**PROMPT:** Transcribe only the lines of the listing below from the one holding "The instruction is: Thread" through the one holding "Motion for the", inclusive, without any change.

____

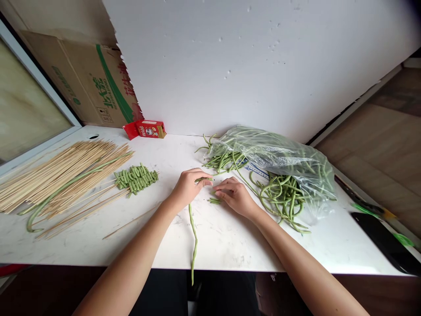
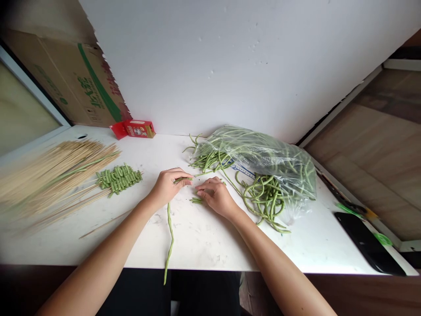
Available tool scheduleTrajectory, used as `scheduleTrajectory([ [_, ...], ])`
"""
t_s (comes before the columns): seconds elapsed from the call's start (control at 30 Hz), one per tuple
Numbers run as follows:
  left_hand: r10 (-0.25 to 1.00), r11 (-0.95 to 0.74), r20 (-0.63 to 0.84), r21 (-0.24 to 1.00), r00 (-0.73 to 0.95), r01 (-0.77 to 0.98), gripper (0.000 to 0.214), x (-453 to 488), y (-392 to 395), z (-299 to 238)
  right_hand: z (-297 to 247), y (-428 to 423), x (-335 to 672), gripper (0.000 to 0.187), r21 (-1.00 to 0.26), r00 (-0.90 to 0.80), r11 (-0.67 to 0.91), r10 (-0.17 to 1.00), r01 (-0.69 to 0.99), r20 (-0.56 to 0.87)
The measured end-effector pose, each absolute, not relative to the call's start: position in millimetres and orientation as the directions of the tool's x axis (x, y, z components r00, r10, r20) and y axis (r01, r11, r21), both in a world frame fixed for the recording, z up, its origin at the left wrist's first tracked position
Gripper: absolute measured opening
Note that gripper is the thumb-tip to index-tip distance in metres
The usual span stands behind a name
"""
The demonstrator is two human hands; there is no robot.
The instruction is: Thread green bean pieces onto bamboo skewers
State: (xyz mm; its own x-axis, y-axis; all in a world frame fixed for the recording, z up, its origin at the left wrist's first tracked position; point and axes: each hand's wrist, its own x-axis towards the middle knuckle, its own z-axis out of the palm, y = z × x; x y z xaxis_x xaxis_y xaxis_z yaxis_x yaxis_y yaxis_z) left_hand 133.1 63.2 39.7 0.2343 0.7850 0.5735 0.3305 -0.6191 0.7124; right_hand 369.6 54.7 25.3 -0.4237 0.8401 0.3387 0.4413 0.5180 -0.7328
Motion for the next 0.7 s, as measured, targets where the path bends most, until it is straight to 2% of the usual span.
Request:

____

**REPLY TO THE TASK:**
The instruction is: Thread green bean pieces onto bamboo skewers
State: (xyz mm; its own x-axis, y-axis; all in a world frame fixed for the recording, z up, its origin at the left wrist's first tracked position; point and axes: each hand's wrist, its own x-axis towards the middle knuckle, its own z-axis out of the palm, y = z × x; x y z xaxis_x xaxis_y xaxis_z yaxis_x yaxis_y yaxis_z) left_hand 133.1 63.2 39.7 0.2343 0.7850 0.5735 0.3305 -0.6191 0.7124; right_hand 369.6 54.7 25.3 -0.4237 0.8401 0.3387 0.4413 0.5180 -0.7328
Motion for the next 0.7 s, as measured, targets where the path bends most, until it is straight to 2% of the usual span.

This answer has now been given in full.